After one has used Dodson and Poston and some of these other references as a sort of "Rosetta Stone," then one can become reasonably proficient in deciphering both coordinate-free and coordinate-based literature and translating one into the other. It is sad that the educational process is necessarily so inefficient, but we must be grateful for books like Dodson and Poston's that help us in the endeavor.

I found this book much more comprehensible than the Bishop & Goldberg text (perhaps because the specifics of my particular graduate program made this approach more accessible). The only problem is that in some important areas of the text there are typographical errors; this text needs a new corrected edition--otherwise I have no complaints. The only recommendation I would make to a prospective reader is to obtain a copy of the excellent, old, out-of-print (but still readily avilable used, on the web) Vector and Tensor Analysis by Louis Brand and master the tensor chapter in it. This will prepare the reader to gain an idea of where the authors are heading with their modern, abstract functional analysis approach.
The reader will be greatly assisted by a solid understanding of linear algebra and a preparatory course in functional analysis wouldn't hurt, either. This material is challenging even for a math graduate student; any high school student who could master this book would have to be gifted, indeed.
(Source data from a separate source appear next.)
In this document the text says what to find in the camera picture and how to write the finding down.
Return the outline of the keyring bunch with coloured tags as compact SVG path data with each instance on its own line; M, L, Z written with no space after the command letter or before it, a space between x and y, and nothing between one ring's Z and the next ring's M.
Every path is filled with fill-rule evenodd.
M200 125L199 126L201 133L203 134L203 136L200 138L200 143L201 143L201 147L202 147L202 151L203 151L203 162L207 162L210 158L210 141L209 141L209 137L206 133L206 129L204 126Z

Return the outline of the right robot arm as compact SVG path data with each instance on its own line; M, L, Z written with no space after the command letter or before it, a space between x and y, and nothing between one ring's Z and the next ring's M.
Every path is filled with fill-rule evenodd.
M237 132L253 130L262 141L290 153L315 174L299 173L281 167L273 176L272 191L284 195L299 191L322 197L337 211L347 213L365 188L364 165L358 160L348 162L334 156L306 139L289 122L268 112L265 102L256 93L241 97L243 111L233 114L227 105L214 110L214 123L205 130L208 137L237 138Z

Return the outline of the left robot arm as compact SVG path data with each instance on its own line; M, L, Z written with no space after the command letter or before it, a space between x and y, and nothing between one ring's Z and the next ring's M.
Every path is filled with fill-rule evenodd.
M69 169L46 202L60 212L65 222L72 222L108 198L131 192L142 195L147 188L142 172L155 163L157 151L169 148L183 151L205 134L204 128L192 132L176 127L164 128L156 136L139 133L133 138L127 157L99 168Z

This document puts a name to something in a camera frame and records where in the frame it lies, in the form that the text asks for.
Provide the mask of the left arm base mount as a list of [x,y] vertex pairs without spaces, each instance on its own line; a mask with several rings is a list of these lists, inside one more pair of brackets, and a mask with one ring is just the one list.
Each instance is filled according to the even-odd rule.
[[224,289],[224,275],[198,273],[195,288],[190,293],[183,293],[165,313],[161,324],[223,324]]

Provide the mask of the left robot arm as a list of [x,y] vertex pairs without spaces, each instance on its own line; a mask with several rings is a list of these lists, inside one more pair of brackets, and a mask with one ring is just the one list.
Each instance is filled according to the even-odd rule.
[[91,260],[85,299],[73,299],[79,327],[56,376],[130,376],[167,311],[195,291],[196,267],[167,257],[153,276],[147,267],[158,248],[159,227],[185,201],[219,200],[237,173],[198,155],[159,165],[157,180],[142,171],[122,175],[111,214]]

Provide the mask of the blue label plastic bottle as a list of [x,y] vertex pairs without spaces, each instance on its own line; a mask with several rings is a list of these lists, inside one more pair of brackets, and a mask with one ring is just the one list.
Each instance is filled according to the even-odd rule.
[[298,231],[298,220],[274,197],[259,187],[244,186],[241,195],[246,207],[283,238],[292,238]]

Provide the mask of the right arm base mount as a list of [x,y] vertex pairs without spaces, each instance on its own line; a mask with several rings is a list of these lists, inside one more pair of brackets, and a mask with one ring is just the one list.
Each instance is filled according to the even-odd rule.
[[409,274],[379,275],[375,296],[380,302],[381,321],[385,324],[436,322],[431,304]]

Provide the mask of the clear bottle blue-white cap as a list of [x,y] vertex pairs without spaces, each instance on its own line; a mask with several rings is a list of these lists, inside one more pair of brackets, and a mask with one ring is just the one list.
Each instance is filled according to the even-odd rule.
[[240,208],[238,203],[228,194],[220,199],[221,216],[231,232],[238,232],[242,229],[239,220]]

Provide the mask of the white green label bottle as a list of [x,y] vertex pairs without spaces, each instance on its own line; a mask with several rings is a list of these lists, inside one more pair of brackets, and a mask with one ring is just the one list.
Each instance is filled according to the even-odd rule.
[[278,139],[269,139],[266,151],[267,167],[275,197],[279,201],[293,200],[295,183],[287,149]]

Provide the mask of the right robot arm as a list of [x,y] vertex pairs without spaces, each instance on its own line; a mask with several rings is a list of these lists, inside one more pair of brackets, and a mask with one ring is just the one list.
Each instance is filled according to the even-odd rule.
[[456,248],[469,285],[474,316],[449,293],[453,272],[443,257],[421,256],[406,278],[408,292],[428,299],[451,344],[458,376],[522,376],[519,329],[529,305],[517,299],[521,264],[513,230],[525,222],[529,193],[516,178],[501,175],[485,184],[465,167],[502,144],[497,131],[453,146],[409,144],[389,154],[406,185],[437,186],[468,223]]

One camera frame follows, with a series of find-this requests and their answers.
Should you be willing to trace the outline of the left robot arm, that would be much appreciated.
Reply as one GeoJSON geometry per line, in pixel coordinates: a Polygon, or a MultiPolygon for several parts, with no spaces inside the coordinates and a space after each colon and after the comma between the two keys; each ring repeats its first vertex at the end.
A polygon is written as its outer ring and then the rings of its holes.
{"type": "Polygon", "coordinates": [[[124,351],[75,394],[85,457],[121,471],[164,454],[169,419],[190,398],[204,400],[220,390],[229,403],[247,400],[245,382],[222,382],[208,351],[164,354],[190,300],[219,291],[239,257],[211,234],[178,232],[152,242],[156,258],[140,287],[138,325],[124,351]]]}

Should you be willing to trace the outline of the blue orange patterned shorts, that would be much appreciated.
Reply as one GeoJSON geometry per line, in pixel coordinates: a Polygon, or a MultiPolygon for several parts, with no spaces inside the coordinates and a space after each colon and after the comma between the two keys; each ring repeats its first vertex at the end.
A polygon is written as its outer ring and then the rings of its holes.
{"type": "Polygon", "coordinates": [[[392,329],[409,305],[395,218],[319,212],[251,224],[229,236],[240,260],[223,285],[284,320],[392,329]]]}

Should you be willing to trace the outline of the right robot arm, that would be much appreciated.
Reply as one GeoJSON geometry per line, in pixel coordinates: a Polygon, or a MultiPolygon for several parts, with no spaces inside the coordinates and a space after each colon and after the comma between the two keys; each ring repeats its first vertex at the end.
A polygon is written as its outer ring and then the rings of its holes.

I agree with previous reviewers, and only wish to add a few comments: 1. This book assumes very little on the part of the reader, which makes it ideal for beginners, as long as they're mature readers. 2. Like many books out there, everything in this book is real and finite dimensional, which is a bit disappointing. 3. It's not as advanced as the writers or reviewers would like to think. For instance, no differential forms, no killing vectors, and although there's a chapter on lie groups it treats only their geometrical aspects and not the algebraic ones. 4. However, it contains two (extensive) chapters on SR and GR which are pure gold, I say! Everything is done from the geometrical point of view, and only AFTER all of the math has been introduced, so the discussion is mature and elegant. In short, this is a good book to read for the geometrical intuition but don't count on it to explain everything about differential geometry. Enjoy!

I found learning GR very frustrating, as I am a mathematician by training and found the woolly "picture the vector" approach of say Graviatation (Misner et al) very loose. it drove me crazy. When I found this I was pleased, and found thye rigourous footing I wanted for the subject. Bundles! After this I could read Gravitation with some comfort.

NOT repeat NOT for anyone but mathematically trained readers.

This book is excellent, but I can't understand that this second edition contains so many "typographical" errors! So, the novice reader will have to consult reference material to make sure he doesn't overlook something, which somehow defeats the purpose of the book.

Besides providing in clear-cut fashion the mathematics essential to research in cosmology, the authors simplify many concepts the physicists make opaque.

Considering the fact that I am a high school student and I had no problem understanding the majority of this text, I would call this book wonderful! It is a book that no student of general relativity or differential geometry can do without. It develops insightful geometric premises early on so that the whole picture of tensors can be absorbed, not just those "definitive" transformation equations. The book is not dry like most math books either. It contains almost witty sections as well as enlightening mathematical ideas. I would recommend this book to anyone studying tensors on their own, or as a supplementary text book for a class.